Il y a cinquante ans, le Parlement français a adopté un projet de loi révolutionnaire visant à dépénaliser l’avortement, défendu par la ministre de la Santé Simone Veil, au milieu d’une intense opposition.
Après trois jours de débats acharnés, le premier projet de loi est voté le 29 novembre 1974. Et si le droit à l’avortement est depuis inscrit dans la Constitution française, une première mondiale, l’adoption du projet de loi par l’Assemblée nationale il y a un demi-siècle il y a longtemps était loin d’être acquis.
Le président nouvellement élu Valéry Giscard d’Estaing avait promis de dépénaliser l’avortement, mais son ministre de la Justice, Jean Lecanuet, chargé de rédiger le projet de loi, a refusé de le faire pour des raisons personnelles et éthiques.
La ministre de la Santé, Simone Veil, a plutôt relevé le défi et a présenté le projet de loi à une Assemblée nationale (majoritairement masculine) – ouvrant le débat par un discours dans lequel elle a soutenu que les femmes avortaient indépendamment de la loi, qui devrait donc être modifiée.
« Nous ne pouvons plus fermer les yeux sur les 300 000 avortements par an qui blessent chaque année les femmes de ce pays, qui bafouent nos lois et humilient ou traumatisent celles qui y ont recours », a-t-elle déclaré.
« Aucune femme n’a recours à l’avortement avec joie »
Dans ce qui était un appel aux politiques pour qu’ils acceptent la réalité actuelle, Veil a poursuivi : « Je voudrais partager avec vous une conviction de femme. Veuillez m’excuser de le faire devant cette assemblée, composée presque exclusivement d’hommes. Aucune femme ne recourt à l’avortement. avec joie. C’est toujours une tragédie et ce sera toujours une tragédie. »
En tant que femme juive et survivante du camp de concentration d’Auschwitz, le soutien de Veil à la législation a suscité des attaques personnelles, souvent antisémites, et même des menaces de mort.
Lors des débats au Parlement, les législateurs – dont beaucoup sont catholiques – ont avancé des arguments religieux et moraux contre la légalisation de l’avortement.

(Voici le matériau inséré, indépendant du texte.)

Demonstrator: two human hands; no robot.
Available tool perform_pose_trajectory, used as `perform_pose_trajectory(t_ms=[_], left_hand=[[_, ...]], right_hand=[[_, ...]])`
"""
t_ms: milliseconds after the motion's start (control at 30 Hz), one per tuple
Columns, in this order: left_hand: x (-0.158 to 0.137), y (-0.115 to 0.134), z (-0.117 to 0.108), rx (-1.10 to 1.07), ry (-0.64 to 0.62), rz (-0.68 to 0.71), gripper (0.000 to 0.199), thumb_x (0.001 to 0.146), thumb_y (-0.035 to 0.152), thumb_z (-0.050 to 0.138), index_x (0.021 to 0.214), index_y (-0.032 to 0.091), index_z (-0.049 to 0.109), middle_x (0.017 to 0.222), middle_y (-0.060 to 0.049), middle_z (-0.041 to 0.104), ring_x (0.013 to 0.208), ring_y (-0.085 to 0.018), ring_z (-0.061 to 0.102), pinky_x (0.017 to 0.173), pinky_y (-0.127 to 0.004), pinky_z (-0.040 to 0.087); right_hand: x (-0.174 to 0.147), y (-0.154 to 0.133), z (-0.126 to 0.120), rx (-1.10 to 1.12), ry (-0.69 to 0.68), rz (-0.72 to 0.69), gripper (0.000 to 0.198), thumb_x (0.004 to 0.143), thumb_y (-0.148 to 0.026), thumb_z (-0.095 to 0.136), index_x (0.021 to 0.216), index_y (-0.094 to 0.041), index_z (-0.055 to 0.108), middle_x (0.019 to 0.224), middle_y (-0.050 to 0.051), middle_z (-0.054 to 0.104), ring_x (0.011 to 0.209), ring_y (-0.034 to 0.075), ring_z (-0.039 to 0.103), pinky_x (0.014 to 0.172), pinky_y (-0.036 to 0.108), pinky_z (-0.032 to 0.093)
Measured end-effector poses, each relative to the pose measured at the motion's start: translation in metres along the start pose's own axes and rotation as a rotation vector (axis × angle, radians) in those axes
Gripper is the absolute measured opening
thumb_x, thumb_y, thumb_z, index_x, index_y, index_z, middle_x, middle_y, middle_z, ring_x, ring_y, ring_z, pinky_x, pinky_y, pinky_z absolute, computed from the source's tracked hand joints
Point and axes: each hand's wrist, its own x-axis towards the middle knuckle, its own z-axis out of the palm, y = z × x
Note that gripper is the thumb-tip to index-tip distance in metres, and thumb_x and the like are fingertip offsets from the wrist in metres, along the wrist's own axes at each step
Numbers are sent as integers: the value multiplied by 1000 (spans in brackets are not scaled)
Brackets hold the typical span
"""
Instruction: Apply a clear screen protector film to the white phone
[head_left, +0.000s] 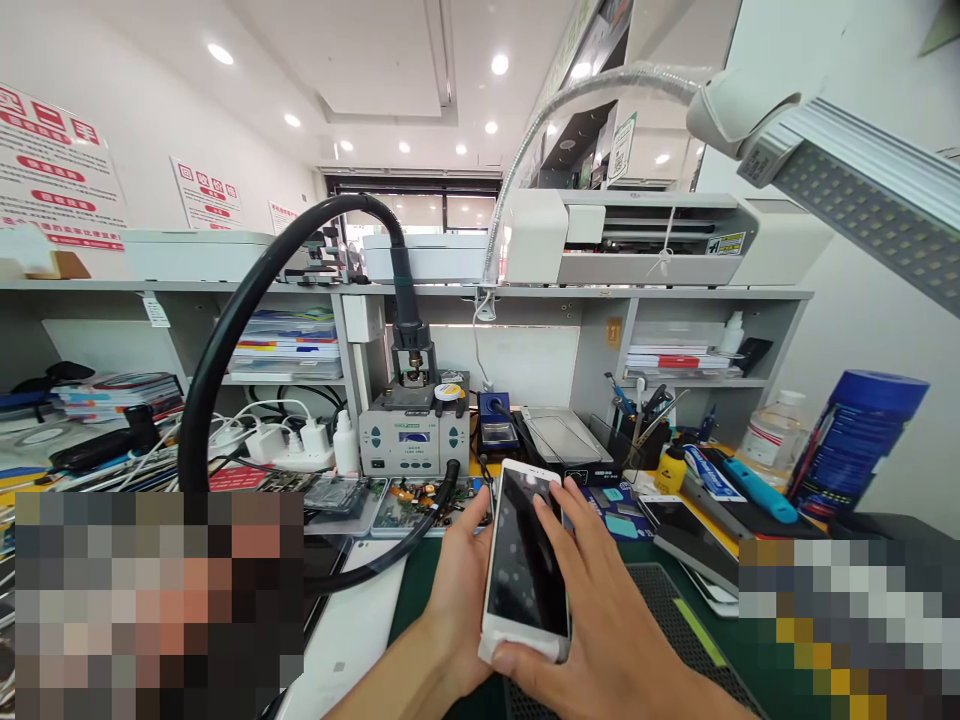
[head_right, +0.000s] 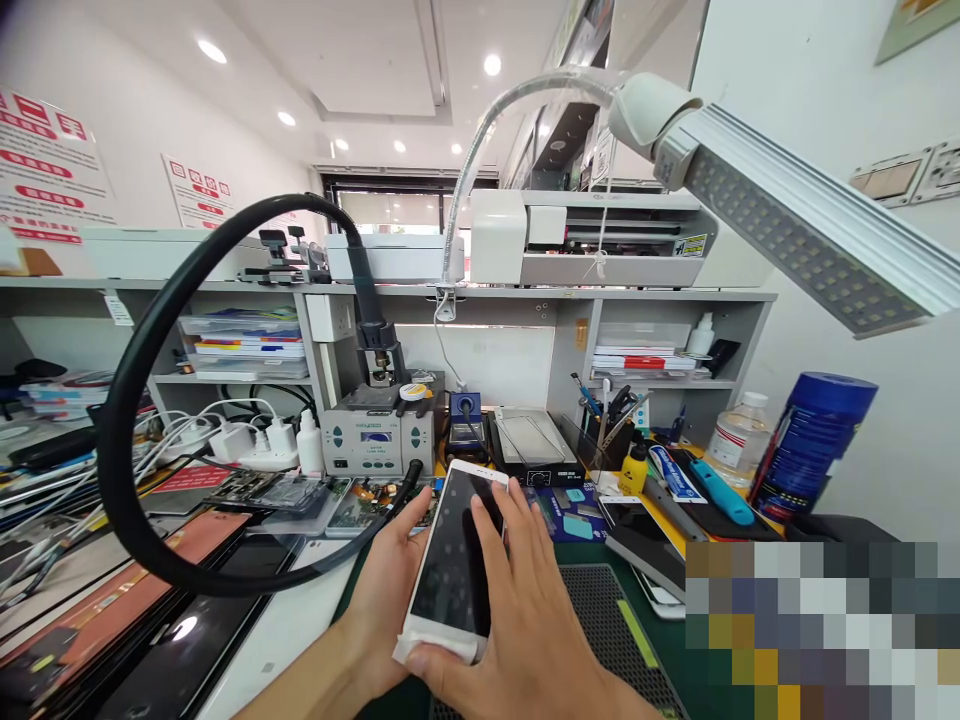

Mais après des concessions sur l’ajout d’une clause de conscience pour les médecins refusant de pratiquer l’intervention, le projet de loi a été adopté avec 284 voix pour et 189 contre. Le soutien est venu en grande partie de la gauche et du centre, et l’opposition de l’aile droite de d’Estaing.
Le projet de loi a ensuite été approuvé par le Sénat et est entré en vigueur le 17 janvier 1975 pour cinq ans, avant de devenir permanent en 1979.
Les lois ultérieures ont étendu ces droits, réduisant le délai d’attente stipulé et autorisant les avortements volontaires jusqu’à 14 semaines de grossesse.
Au-delà de ce délai, deux médecins et un psychologue peuvent approuver l’intervention s’il existe un risque pour la santé de la mère ou si le fœtus risque de souffrir d’une maladie incurable.
Des problèmes d’accès subsistent
En mars de cette année, le droit à l’avortement a été inscrit dans la Constitution, même si l’accès reste inégal.
Pourquoi changer la Constitution ne garantit pas l’accès à l’avortement en France
Au cours des 50 dernières années, « les modalités d’accès à l’avortement ont changé », selon une étude de l’Ined publiée mercredi.
Aujourd’hui, la plupart des avortements en France sont pratiqués grâce à des médicaments, avant l’expiration de sept semaines de grossesse, et sont pratiqués en dehors des hôpitaux, notamment suite à la pandémie de Covid-19.
Cependant, prévient l’Ined, l’accès à l’avortement varie selon les régions en France, « ce qui impose une contrainte sur les modalités, les conditions et par extension la possibilité de choisir le mode d’interruption d’une grossesse ».
Le nombre d’avortements pratiqués en France est également en augmentation depuis 2017, avec 243 623 recensés en 2023.